→ **What is being asked**
Reproduce precisely the lines of the listing below, starting with the line that contains "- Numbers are" and stopping after the line that contains "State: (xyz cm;"; include nothing else.

(Beginning of Dataset extract)

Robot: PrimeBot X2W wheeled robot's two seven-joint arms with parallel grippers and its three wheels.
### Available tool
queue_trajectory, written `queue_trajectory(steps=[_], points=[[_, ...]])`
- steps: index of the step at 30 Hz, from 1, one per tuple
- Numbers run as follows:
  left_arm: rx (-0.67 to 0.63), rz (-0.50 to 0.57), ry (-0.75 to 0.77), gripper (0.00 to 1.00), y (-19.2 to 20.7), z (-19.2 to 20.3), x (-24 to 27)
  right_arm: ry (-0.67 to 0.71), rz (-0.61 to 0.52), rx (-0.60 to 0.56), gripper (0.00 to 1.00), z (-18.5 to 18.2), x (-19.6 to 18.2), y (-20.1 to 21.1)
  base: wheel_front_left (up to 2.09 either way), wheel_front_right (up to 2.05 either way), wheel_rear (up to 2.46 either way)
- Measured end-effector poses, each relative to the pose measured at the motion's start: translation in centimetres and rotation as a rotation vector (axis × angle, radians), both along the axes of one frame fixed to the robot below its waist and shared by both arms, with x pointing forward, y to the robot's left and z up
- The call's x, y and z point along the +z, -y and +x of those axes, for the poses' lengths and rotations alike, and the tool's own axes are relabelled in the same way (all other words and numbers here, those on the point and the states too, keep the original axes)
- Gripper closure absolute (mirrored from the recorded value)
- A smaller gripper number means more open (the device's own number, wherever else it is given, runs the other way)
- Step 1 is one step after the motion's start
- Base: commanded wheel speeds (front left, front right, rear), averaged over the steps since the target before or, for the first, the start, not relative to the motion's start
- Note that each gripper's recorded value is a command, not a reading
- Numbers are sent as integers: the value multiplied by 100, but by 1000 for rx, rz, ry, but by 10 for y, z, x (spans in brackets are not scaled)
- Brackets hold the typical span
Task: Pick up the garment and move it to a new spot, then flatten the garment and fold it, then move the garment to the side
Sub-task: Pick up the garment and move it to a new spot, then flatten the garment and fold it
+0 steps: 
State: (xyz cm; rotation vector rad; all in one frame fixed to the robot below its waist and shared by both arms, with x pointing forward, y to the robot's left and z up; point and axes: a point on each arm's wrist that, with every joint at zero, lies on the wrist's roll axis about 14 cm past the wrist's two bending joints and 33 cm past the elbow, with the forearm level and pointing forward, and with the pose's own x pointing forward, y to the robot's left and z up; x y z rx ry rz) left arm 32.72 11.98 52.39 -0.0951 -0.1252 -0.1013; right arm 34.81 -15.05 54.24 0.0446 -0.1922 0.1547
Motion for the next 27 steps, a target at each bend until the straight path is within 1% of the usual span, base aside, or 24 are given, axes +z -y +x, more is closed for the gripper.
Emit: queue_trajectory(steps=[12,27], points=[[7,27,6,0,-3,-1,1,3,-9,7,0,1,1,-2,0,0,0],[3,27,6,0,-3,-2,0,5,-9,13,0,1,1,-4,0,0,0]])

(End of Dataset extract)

→ **Exercise answer**
- Numbers are sent as integers: the value multiplied by 100, but by 1000 for rx, rz, ry, but by 10 for y, z, x (spans in brackets are not scaled)
- Brackets hold the typical span
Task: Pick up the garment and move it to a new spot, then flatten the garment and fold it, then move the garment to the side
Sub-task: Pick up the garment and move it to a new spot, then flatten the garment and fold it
+0 steps: 
State: (xyz cm; rotation vector rad; all in one frame fixed to the robot below its waist and shared by both arms, with x pointing forward, y to the robot's left and z up; point and axes: a point on each arm's wrist that, with every joint at zero, lies on the wrist's roll axis about 14 cm past the wrist's two bending joints and 33 cm past the elbow, with the forearm level and pointing forward, and with the pose's own x pointing forward, y to the robot's left and z up; x y z rx ry rz) left arm 32.72 11.98 52.39 -0.0951 -0.1252 -0.1013; right arm 34.81 -15.05 54.24 0.0446 -0.1922 0.1547

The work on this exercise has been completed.